Highlights & Insights¶

Classic RL tools for modern phenomena: The authors utilize Blackwell optimality and Taylor expansion to justify "discounting" as a principled mechanism for lossless reasoning compression.
Theoretical and empirical alignment: The prediction of "accuracy first, length second" (Theorem 3.6) is reproduced across 4 models and 6 benchmarks.
Non-intrusive recipe: The method does not require changes to the policy optimization algorithm; it only modifies the correctness reward with \(\gamma^{K(\tau)}\) and a token mask.
Clarifying the length debate: This work provides a clear conclusion: there is no trade-off within the threshold, only beyond it.

Limitations & Future Work¶

Finite Policy Class Assumption: The Blackwell existence proof relies on \(|\Pi| < \infty\), providing limited guarantees for continuous policy classes.
Binary Verifier Limitation: The RLVR assumption requires deterministic binary terminal rewards; effectiveness in code, open-domain, or process-reward scenarios remains unverified.
Budget Alignment: Comparing methods requires manual rollout adjustment to align the total token count.
Future Work: Investigating whether compressed reasoning improves generalization; combining "long reasoning for exploration + short reasoning for compression."

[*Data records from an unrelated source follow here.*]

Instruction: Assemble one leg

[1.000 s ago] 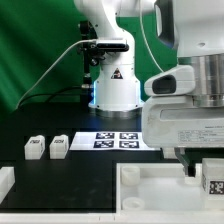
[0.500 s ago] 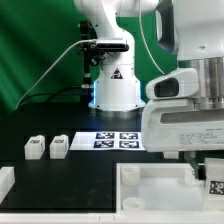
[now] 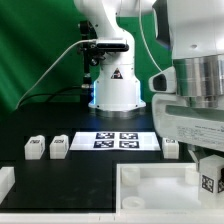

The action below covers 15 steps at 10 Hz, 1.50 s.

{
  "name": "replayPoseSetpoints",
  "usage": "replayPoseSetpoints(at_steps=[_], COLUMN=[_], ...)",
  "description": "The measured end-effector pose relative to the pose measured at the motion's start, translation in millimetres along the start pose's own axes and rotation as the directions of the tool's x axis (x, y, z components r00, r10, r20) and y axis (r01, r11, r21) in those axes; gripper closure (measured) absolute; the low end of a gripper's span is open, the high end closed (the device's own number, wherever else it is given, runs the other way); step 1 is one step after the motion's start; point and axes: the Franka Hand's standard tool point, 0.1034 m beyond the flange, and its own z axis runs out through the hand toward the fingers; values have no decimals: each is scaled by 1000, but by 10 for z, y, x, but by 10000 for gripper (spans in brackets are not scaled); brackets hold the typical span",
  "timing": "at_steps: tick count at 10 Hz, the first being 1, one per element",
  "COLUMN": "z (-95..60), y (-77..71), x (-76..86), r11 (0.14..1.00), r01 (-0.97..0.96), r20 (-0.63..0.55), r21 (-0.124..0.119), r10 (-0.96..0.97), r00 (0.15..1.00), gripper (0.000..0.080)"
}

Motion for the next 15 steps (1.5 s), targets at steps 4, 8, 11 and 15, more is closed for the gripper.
replayPoseSetpoints(at_steps=[4,8,11,15], z=[21,17,21,-19], y=[-32,-7,4,101], x=[33,79,83,-46], r11=[829,696,701,829], r01=[-559,-718,-713,-560], r20=[56,49,45,57], r21=[16,4,5,-9], r10=[557,717,712,559], r00=[828,695,700,827], gripper=[503,502,274,154])
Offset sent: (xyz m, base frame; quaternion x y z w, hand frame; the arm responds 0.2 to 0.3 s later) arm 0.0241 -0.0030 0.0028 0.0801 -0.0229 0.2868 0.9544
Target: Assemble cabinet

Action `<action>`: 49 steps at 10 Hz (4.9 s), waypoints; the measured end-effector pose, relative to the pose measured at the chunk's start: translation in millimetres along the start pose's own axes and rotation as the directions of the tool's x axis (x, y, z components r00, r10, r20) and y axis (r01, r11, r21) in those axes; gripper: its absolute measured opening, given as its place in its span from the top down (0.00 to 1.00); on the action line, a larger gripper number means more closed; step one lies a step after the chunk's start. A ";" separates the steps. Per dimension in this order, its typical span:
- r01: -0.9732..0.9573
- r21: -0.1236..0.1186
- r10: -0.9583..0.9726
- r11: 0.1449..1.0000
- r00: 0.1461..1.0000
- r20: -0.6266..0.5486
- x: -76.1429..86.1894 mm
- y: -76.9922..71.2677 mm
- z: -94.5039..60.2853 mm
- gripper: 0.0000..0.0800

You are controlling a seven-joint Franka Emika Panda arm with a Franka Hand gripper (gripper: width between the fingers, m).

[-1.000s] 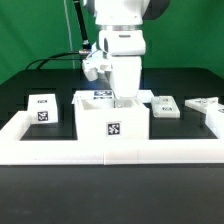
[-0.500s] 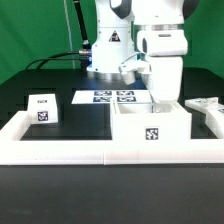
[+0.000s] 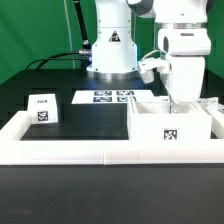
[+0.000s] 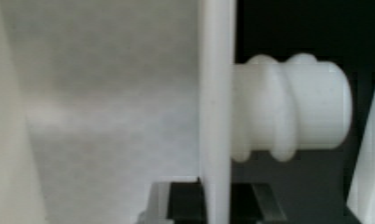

Efficient Reasoning Schools: This work unifies RL length penalties, SFT on compressed data, and prompt-based control under the framework of "discounting as per-step negative reward," arguing they all target the same SSP ordering in the near-undiscounted regime.
Blackwell Optimality Lineage: This extends the discounting theory of Blackwell (1962) and Puterman (2014) to the domain of restricted policy classes in LLM reasoning.
Foundations: The implementation is built directly upon GRPO and RLVR principles.

Rating¶

Novelty: ⭐⭐⭐⭐ — Principles of "discounting = lossless shortening" are well-explained via Blackwell optimality, unifying existing heuristics.
Experimental Thoroughness: ⭐⭐⭐⭐ — Includes 4 models, 6 benchmarks, paired seeds, and extensive ablations, though limited to math/binary verifiers.
Writing Quality: ⭐⭐⭐⭐ — Clear theoretical roadmap with a direct mapping between theorems and the practical recipe.
Value: ⭐⭐⭐⭐ — Provides theoretical backing and a non-intrusive recipe for reducing inference costs in LRM.